§ **PROBLEM REQUIREMENTS**:
Please find all lines containing "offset" in the listing below and copy them.

§ **LISTED ENTRIES**:

[Start of section]

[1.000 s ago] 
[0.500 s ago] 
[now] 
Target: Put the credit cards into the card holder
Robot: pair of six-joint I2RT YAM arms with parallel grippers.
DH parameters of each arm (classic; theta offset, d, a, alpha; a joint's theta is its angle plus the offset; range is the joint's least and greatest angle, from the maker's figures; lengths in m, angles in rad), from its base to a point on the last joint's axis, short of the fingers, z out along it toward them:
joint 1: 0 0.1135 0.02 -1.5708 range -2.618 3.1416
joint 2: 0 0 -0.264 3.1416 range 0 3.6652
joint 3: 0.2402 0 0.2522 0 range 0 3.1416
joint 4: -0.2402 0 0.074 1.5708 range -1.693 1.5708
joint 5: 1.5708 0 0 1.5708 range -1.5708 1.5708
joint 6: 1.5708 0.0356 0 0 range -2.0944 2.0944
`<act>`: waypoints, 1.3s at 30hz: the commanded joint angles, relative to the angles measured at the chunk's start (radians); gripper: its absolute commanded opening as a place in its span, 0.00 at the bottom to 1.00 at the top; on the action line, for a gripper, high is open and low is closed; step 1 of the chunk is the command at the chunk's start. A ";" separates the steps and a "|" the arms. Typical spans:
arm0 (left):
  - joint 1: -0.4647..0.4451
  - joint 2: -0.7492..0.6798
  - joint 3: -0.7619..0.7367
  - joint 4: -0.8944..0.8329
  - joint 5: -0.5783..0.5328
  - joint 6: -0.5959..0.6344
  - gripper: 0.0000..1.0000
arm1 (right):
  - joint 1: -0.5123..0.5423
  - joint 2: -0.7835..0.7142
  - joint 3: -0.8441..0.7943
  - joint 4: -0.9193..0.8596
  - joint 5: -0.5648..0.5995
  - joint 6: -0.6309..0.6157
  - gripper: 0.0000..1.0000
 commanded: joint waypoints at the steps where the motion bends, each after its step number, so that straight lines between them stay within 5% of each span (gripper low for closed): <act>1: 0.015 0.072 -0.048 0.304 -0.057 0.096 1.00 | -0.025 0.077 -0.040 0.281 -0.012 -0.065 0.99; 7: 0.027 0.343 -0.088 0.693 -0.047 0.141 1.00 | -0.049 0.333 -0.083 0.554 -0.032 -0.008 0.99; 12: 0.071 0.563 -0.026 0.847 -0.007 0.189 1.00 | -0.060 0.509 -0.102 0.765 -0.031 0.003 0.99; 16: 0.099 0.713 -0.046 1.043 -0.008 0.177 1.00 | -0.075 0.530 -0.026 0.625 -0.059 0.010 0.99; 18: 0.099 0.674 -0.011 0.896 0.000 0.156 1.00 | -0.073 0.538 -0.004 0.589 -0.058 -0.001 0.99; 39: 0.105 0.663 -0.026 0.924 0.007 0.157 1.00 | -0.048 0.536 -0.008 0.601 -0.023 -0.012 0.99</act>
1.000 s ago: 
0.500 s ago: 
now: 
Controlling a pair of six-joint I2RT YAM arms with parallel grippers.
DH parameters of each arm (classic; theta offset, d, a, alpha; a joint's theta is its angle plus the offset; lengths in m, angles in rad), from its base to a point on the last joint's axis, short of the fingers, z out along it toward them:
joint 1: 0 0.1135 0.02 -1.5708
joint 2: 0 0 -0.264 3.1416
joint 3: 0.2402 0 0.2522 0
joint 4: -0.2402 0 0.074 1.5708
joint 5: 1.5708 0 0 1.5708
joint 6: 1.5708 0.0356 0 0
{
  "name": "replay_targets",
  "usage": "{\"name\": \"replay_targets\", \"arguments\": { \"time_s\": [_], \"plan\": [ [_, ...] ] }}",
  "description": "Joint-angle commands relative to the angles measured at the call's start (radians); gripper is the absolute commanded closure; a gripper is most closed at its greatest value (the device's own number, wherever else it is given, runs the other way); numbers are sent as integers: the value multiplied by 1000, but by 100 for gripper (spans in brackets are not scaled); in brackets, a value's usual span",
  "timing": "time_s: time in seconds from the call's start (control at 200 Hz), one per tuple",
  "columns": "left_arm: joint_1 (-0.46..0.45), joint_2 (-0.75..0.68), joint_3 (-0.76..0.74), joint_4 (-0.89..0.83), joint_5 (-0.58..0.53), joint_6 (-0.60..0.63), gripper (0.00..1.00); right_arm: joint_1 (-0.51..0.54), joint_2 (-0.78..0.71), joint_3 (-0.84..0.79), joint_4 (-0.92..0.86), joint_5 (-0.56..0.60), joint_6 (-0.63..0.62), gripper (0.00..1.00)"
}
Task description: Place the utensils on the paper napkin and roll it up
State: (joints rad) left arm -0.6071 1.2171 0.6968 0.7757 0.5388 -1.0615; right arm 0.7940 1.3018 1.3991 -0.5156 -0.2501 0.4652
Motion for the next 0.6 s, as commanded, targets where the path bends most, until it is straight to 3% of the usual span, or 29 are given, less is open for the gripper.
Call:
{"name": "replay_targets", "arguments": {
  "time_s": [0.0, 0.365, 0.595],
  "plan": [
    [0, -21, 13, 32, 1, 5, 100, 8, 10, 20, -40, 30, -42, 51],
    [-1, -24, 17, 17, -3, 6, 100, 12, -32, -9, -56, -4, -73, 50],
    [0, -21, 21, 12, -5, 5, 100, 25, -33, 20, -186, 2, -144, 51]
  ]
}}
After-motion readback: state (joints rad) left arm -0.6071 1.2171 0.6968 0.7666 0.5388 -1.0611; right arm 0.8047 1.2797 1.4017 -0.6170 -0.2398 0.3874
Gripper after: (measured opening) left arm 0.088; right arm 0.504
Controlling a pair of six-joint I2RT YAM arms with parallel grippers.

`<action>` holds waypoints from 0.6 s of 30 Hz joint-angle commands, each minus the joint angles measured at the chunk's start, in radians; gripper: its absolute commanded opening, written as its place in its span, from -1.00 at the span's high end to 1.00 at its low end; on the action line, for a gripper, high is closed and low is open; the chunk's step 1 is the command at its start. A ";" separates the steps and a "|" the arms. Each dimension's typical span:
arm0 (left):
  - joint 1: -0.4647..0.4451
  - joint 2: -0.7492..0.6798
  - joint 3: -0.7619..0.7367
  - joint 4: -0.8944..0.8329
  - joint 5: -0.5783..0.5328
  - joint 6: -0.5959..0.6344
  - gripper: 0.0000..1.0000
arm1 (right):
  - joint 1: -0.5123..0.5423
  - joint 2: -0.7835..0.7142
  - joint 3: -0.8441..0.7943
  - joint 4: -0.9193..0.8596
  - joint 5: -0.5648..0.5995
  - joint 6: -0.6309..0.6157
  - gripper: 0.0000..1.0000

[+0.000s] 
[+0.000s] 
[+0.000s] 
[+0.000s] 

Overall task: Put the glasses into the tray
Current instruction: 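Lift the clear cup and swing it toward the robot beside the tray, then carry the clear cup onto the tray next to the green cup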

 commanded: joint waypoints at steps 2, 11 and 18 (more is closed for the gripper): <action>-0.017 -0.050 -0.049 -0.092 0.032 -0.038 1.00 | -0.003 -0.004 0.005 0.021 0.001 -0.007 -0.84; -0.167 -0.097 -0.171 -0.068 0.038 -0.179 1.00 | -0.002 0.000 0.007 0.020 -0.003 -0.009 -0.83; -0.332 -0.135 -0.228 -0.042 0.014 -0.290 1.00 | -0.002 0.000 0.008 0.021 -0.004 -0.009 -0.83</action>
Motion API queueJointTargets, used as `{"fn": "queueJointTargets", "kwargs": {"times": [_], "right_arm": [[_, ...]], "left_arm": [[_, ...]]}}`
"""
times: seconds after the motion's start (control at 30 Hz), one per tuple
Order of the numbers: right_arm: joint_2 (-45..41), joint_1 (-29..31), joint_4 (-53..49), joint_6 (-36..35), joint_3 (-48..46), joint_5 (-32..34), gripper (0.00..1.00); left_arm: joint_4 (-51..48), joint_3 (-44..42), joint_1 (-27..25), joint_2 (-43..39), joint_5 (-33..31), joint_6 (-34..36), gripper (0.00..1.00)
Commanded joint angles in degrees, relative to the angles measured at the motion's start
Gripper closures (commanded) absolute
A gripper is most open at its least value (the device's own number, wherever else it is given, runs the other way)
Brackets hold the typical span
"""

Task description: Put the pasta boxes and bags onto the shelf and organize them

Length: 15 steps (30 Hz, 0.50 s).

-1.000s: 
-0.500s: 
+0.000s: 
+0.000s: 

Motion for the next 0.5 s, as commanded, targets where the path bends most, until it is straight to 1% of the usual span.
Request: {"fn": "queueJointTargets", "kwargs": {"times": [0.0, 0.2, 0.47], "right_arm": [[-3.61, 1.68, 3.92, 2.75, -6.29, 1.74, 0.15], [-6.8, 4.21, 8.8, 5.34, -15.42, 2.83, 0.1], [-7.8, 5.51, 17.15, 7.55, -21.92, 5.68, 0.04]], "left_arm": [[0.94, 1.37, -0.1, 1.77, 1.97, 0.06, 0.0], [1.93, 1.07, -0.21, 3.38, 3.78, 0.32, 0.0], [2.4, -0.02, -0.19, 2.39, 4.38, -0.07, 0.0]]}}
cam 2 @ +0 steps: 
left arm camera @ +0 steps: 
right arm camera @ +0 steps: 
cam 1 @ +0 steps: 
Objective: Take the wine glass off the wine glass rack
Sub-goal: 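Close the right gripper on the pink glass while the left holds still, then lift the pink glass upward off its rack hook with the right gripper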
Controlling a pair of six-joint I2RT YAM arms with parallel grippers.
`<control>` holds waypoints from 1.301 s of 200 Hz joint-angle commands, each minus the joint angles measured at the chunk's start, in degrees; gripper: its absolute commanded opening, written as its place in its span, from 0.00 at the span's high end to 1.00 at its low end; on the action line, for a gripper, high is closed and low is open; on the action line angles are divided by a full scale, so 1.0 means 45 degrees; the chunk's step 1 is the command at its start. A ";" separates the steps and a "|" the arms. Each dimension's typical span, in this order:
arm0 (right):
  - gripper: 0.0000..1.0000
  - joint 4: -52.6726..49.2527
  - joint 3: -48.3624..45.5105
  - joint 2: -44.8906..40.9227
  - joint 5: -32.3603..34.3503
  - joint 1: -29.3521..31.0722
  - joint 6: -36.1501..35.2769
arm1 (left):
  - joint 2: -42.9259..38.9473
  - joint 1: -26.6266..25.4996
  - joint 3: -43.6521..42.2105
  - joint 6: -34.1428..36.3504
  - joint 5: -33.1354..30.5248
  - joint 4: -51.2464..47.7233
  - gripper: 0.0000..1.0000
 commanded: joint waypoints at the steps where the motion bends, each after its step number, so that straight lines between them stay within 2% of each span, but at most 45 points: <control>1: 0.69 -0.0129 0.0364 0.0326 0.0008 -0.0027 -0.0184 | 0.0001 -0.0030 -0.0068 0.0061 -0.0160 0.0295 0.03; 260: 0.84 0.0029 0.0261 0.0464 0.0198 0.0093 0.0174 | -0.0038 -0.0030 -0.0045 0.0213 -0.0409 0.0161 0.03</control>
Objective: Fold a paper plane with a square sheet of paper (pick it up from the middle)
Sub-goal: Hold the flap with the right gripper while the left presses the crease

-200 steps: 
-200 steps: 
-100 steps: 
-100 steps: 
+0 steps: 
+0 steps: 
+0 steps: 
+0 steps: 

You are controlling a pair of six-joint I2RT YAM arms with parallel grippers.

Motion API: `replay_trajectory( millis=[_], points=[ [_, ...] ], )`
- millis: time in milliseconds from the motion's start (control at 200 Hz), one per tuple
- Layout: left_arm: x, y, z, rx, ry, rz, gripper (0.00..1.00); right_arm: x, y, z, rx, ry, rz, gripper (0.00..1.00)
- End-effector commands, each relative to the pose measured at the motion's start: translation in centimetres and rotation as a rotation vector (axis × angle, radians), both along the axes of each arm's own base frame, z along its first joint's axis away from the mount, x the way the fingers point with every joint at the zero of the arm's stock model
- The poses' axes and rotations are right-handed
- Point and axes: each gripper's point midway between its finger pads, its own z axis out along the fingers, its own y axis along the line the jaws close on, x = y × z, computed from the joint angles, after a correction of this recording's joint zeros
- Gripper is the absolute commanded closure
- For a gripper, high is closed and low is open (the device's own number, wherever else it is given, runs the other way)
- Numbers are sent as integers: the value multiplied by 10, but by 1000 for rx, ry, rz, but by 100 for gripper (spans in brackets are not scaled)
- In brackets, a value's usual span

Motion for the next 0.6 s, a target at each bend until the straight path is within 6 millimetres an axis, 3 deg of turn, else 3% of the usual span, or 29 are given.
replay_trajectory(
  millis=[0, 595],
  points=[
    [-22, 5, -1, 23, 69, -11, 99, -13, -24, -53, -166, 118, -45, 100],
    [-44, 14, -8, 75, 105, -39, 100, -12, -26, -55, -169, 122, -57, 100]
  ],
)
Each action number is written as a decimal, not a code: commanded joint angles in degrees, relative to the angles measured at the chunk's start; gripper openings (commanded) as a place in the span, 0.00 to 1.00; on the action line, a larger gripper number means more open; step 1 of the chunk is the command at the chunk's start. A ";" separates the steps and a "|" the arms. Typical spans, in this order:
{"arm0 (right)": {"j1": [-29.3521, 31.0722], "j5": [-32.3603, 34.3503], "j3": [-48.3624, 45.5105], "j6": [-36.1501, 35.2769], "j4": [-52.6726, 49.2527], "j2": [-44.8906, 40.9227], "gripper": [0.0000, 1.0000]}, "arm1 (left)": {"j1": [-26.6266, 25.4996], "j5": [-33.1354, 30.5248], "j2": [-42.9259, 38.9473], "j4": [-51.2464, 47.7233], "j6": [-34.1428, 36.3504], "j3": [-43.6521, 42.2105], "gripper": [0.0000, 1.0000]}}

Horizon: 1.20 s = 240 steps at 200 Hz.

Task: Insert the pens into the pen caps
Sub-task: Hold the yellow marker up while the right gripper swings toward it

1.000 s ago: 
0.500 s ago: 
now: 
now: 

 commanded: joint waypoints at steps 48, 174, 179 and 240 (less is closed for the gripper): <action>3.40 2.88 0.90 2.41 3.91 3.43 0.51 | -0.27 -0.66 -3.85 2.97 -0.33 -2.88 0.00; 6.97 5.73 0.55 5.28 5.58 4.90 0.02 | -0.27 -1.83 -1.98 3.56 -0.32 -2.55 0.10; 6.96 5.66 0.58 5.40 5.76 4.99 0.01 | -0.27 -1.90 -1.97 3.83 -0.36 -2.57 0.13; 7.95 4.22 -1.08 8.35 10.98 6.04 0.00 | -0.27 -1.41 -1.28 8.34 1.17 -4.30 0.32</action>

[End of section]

§ **OUTPUT FOR THIS EXERCISE**:
DH parameters of each arm (classic; theta offset, d, a, alpha; a joint's theta is its angle plus the offset; range is the joint's least and greatest angle, from the maker's figures; lengths in m, angles in rad), from its base to a point on the last joint's axis, short of the fingers, z out along it toward them:
DH parameters of each arm (classic; theta offset, d, a, alpha; a joint's theta is its angle plus the offset; lengths in m, angles in rad), from its base to a point on the last joint's axis, short of the fingers, z out along it toward them:

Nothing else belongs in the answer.